Recycled Ideas / Art
posted by Dzeni at 12:45 AMDoes anyone else out there occasionally recycle either concepts or params that they have used in the past? If you do recycle, does your audience notice and do they like it when old ideas are revisited?
Below are some images which have elements that have been "recycled"

The footprints are not new, they appeared a while ago in this image:

The two images below share a similar woven design generated from the same set of params:

and

Art generated with computers is really easy to recycle. The challenge here is to somehow incorporate a fresh perspective when resurrecting older work.
These images either have, or will feature on my personal blog in due course.
5 Comments:
Oh yes, I recycle my Apo params from time to time. Sometimes I end up with 'similar but different', sometimes an entirely different image. I do this especially when I've had one of those magic happy accidents, because I like to work how how I got what I got ;-)
Working with UF is different, in that I keep suitable layers for use as textures in other images but I rarely go back to the same basic structure.
This is a big issue for me as an online writer.
I'm sure that the one eyed monsters that index our work and present it for others to see (or not) can detect writing that is recycled but probably not pictures that are recycled.
But they also give prominence blog wise to the latest posts.
I spend a lot of time writing stuff I think is OK. It gets briefly exposed and then lost in the slush pile of the net (perhaps as it deserves to, although I think it deserves better).
If I rotated, thirty of my flash fictions through as a daily post, they would probably be read by more people but would the one eyed monsters hate me and ban me for ever from their listings?
Such are the musings of the Online Author :-(
I would much rather think about writing my next story ...
Thanks for posting these. I enjoy your little side images.
I am not sure if this would be considered recycling, but after doing this for a few years I have hundreds of starter images to draw from. When I begin building a new image, I usually scroll through the starters to see if I can find what I am looking for.
The starter images come when I am exploring the parameters of fractals. The process is, tweak parameters, find something interesting and save it, then repeat the process. Before long I'll have piles of shapes to draw from. This idea applies to UF and Apophysis. I usually get lost in the exploration process, which is a good thing. It's fun to find something new, save it, and then see where else that the parameter tweaks can take me.
I also take elements from old finished images and place them in new images. Now that I think of it, everything that I do has something from an old image in it so I guess that I do recycle. That could be the reason that I have been accused of having a style, which is a nice way of saying that many of my images look the same - not sure if that's good or bad :-)
I work a lot like Keith does.
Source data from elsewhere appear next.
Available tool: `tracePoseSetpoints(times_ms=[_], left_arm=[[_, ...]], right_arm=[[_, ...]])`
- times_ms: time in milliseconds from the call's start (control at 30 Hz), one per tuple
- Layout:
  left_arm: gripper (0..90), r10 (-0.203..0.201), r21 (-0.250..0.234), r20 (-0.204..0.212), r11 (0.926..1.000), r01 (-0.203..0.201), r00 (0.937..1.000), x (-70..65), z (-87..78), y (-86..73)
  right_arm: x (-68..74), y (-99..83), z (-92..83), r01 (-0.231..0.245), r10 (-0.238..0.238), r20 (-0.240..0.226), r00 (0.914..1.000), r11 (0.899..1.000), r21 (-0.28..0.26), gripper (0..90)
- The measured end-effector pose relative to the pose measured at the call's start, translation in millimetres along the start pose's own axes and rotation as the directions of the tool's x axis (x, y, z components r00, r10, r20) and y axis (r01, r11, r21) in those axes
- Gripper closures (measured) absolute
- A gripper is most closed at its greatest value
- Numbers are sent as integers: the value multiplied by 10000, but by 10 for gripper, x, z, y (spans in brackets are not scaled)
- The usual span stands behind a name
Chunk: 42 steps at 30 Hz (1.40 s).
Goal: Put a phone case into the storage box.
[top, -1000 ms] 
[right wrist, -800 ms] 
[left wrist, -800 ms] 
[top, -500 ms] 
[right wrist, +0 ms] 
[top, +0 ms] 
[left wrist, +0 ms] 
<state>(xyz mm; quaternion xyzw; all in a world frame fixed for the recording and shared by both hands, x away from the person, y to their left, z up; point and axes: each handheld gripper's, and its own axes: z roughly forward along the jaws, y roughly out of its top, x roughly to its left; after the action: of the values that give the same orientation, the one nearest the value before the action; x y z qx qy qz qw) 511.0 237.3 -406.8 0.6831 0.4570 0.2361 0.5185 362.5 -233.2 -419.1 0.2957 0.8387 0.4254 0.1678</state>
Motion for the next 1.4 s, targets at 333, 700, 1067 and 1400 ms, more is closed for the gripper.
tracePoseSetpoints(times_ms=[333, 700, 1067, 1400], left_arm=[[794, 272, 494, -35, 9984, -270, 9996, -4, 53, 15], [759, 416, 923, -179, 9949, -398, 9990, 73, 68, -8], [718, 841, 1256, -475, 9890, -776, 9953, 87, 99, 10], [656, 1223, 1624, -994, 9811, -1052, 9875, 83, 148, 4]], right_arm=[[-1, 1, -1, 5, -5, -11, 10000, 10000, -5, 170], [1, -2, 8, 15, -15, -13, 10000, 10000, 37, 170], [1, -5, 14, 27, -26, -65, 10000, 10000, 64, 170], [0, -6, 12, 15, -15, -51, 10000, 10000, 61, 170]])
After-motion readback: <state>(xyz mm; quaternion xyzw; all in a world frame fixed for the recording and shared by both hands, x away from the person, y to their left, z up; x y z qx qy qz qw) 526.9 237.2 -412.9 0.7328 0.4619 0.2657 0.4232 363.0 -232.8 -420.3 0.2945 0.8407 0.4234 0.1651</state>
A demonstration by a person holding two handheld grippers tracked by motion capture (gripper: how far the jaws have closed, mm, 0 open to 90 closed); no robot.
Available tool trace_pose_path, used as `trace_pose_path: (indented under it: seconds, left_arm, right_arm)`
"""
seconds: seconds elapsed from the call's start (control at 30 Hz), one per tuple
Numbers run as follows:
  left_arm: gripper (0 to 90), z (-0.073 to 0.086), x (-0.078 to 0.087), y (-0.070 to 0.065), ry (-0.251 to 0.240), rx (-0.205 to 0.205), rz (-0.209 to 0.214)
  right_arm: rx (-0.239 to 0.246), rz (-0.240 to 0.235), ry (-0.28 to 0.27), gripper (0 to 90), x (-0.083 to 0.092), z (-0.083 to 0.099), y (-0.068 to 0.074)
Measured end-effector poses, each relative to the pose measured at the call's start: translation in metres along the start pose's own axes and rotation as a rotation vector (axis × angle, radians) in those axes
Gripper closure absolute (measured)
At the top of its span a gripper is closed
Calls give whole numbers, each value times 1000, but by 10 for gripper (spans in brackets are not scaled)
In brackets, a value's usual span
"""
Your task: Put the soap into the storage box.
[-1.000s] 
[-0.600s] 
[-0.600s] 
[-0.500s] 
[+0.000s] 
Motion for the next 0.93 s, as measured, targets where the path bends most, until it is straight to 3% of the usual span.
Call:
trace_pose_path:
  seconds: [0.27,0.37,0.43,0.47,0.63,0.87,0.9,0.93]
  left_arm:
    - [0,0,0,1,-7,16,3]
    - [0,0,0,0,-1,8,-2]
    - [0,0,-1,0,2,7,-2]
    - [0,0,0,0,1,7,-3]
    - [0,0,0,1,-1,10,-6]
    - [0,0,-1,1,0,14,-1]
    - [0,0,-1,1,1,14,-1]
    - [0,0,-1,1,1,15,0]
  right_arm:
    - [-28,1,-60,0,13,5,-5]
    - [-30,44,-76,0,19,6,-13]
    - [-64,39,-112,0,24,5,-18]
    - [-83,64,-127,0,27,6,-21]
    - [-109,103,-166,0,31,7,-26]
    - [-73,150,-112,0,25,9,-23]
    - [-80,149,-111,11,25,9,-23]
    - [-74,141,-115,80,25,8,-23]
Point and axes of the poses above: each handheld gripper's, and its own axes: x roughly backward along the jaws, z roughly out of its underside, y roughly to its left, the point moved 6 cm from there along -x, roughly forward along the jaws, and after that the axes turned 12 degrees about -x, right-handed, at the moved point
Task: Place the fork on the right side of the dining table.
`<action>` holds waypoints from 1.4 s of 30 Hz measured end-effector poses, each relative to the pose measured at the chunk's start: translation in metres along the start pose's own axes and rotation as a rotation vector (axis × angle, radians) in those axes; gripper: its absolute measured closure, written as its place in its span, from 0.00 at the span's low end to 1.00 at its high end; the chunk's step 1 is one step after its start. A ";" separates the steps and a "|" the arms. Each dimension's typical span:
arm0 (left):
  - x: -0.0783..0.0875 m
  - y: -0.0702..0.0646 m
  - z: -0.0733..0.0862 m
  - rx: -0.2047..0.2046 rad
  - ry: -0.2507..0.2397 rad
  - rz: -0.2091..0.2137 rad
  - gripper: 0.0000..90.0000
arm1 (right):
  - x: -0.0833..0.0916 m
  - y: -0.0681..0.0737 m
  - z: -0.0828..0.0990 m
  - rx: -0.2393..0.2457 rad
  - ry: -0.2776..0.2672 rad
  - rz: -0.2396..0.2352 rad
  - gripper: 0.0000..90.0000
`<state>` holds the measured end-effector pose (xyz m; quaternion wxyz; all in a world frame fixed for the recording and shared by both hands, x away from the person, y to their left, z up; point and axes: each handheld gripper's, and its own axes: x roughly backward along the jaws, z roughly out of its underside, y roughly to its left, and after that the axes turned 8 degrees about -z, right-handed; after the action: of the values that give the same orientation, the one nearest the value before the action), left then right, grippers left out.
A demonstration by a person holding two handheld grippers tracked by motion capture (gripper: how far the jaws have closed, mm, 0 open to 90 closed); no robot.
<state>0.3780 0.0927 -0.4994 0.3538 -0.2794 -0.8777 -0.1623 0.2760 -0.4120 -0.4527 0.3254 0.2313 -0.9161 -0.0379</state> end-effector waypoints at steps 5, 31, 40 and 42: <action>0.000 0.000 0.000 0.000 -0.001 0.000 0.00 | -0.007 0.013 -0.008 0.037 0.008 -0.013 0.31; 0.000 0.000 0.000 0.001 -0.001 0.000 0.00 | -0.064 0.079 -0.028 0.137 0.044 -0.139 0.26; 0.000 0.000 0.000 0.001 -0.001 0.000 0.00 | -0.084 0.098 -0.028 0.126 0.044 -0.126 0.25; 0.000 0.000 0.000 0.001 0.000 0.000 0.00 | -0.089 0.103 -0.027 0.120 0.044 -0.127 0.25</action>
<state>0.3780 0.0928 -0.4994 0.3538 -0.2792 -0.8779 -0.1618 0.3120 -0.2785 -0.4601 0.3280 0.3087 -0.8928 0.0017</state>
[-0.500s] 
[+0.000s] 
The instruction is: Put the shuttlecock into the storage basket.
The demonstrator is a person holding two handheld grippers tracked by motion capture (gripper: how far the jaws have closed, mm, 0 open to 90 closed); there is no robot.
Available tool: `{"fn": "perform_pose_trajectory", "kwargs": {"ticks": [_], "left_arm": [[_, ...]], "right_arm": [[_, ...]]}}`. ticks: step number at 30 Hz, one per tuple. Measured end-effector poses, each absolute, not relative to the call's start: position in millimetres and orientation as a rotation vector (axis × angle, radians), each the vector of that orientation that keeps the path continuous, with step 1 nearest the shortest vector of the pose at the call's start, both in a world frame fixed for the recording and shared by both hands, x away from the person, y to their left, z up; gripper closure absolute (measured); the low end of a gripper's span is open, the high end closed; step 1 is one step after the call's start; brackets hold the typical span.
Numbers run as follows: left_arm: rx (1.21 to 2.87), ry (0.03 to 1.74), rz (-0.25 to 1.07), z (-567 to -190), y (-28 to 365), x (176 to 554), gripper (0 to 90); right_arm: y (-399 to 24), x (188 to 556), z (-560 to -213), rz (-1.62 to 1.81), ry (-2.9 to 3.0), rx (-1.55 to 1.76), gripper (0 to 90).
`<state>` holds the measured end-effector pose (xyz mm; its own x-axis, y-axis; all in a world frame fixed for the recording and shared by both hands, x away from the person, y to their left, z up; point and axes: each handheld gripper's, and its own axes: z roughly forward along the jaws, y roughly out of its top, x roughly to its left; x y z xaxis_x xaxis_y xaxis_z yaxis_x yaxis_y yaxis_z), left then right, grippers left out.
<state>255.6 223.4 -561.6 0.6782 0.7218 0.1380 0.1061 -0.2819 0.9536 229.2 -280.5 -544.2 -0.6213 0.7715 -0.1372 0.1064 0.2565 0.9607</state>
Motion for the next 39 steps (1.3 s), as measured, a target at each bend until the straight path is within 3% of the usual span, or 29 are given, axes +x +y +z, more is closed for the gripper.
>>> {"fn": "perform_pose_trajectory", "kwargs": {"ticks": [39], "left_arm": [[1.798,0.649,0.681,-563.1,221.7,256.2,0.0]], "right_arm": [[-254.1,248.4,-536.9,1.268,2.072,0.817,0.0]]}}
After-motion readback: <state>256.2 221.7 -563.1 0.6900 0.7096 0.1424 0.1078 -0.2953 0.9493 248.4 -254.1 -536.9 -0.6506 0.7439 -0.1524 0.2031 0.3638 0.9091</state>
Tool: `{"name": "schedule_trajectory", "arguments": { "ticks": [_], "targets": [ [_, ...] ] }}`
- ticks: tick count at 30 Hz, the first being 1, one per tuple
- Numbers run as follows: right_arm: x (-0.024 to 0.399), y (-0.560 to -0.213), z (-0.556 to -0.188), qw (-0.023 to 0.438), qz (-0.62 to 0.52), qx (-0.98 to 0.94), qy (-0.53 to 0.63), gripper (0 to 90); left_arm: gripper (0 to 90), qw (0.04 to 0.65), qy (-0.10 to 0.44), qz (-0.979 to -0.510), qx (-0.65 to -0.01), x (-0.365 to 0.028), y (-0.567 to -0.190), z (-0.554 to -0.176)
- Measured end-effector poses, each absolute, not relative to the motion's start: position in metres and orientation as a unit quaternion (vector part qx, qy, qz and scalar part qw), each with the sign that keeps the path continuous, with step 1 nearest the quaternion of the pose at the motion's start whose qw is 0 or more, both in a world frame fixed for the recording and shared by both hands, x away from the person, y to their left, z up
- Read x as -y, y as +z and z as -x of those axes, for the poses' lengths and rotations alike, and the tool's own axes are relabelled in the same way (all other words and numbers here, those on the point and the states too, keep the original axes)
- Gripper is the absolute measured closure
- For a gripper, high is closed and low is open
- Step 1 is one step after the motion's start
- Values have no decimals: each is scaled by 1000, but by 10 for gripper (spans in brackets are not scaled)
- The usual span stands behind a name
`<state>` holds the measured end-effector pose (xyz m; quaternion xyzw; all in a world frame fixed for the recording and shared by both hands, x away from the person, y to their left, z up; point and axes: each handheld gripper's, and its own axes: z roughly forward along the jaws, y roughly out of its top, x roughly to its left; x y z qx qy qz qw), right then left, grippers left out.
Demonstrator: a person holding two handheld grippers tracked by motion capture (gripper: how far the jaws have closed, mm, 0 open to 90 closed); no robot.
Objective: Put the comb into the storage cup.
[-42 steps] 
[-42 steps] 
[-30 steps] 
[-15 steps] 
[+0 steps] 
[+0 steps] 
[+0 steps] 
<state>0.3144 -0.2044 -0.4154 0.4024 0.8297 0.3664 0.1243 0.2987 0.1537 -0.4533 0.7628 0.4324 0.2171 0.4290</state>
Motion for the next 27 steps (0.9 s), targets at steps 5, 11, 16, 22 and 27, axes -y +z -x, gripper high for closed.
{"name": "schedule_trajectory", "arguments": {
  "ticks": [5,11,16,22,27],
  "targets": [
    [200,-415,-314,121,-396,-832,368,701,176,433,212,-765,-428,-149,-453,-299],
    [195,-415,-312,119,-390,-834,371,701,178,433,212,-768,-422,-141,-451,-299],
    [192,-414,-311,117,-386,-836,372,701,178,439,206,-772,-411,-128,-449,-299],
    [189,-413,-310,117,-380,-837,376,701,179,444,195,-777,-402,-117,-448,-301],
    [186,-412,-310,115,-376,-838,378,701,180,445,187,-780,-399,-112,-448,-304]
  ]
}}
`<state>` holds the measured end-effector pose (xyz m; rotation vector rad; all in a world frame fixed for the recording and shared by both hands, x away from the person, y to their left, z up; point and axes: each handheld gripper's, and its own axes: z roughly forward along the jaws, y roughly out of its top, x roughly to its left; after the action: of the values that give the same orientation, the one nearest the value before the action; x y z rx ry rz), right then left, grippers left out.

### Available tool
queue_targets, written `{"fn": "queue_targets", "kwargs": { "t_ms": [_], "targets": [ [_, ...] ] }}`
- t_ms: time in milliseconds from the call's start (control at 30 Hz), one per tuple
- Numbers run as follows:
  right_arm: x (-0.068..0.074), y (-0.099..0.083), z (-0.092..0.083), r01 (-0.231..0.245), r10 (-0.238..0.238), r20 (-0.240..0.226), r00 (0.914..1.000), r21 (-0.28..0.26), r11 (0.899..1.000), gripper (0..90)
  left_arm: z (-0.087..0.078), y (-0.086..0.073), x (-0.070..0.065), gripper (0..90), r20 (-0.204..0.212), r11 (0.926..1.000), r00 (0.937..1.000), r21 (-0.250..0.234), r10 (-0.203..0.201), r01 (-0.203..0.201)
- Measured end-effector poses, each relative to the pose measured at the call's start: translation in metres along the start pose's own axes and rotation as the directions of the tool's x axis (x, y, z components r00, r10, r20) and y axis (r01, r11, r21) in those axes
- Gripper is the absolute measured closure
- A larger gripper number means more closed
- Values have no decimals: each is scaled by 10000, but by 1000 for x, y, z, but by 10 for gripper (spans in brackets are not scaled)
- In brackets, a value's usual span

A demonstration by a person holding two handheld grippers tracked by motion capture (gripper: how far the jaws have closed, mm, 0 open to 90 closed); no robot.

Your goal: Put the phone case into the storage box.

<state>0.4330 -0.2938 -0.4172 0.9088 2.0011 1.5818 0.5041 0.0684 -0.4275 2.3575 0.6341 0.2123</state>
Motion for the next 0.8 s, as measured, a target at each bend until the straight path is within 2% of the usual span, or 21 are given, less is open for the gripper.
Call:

Like him, after so long I have a TON of started or explored layers/images and most of what i've made recently is the result of going back thru my folders, grabbing something that strikes my fancy, and continuing it "looking thru new eyes" sometimes years later. Amazing how different the direction something goes is when you go back without any preconceived notions.
I might go a bit further in that I have a "layer library" system - and fair recall capability to remember I have something even at my age, lol - and save lots of shapes and textures. Saves having to "reinvent the wheel" all the time. Especially since, even if I remember I made something, I certainly wouldn't remember just how I got it to that point. I also have upr files where I've got sometimes a dozen versions of a particular formula and location saved with different parameters, gradients and/or ucl's. I wonder - is it a "tweak" if one tweaks his own image? Hmm...have to get the legal team to look into whether "I" can sue "me" and "myself" for copyright infringement! LOL
c-ya!
Rick
Thanks all for your comments. It was interesting to see how others use (and reuse) what they have created.